Hard to believe! The Health Insurance Portability and Accountability Act (HIPAA) is more than 20 years old. But it packs just as much punch and serious implication as it did when first enacted in 1996 and became law in 2001. Are you as “HIPAA Aware” as you need to be?

While HIPAA addresses many areas in healthcare, such as the availability and renewability of health coverage, fraud and abuse, medical liability, tax considerations, health savings accounts, and data standards, the single most important aspect of HIPAA pertains to security of protected health information (PHI).
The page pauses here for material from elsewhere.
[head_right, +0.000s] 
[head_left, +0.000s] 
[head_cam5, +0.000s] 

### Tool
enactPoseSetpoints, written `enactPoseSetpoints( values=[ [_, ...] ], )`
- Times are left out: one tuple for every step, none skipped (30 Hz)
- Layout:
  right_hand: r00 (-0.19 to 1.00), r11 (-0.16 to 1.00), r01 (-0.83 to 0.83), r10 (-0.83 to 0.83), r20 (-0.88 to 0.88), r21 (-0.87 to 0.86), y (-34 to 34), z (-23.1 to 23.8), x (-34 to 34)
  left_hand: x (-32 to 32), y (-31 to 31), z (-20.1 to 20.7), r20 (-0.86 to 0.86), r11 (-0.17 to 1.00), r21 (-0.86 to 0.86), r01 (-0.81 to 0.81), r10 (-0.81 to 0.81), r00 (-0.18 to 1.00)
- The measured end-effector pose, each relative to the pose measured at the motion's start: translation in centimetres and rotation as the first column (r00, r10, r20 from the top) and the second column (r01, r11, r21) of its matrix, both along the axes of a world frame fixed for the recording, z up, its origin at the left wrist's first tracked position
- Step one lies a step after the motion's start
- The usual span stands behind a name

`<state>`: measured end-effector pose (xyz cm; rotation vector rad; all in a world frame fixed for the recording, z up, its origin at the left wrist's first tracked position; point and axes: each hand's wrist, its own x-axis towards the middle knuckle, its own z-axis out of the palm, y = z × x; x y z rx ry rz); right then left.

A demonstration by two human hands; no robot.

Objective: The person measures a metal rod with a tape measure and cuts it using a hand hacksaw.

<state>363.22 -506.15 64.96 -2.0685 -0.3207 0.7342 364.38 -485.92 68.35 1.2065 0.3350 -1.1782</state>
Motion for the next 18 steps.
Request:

Be “HIPAA Aware” about PHI – Now!

What’s covered?

Patient diagnosis and treatment information of all types, including payment information. Remove any doubt about what’s covered; treat all patient information as protected. The U.S. Department of Health and Human Services (HHS) National Institutes of Health (NIH) provides more detail here about what health information is protected by the HIPAA Privacy Rule.

Who’s impacted?

Individuals, organizations, and agencies that meet the definition of a covered entity under HIPAA.  Typically, any healthcare provider, including support staff, with whom the patient interacts on a professional basis is bound by HIPAA. And so is any business associate [individual or organization] that assists in the covered entity’s activities and functions. All must keep all PHI from deliberate or accidental disclosure. The Centers for Medicare & Medicaid Services (CMS) has a decision tool to help determine whether someone, or an institution, is a “covered entity.”

Who’s the enforcer?

The Office for Civil Rights (OCR) in HHS enforces the HIPAA Privacy Rule and the HIPAA Security Rule. Punishment for violation, especially willful or the result of gross negligence, can be severe. For example, the Feinstein Institute for Medical Research recently agreed to pay $3.9 million to the OCR, the culmination of a laptop being stolen from an employee’s car.

Got you thinking?

I know. That last figure – an almost $4 million fine to OCR – for a single infringement, kind of takes your breath away! Please take one hour, anytime, to learn what your HIPAA security risks really are and how to handle them in this NextGen Healthcare webinar – “Security Risk Analysis for MU and HIPAA.”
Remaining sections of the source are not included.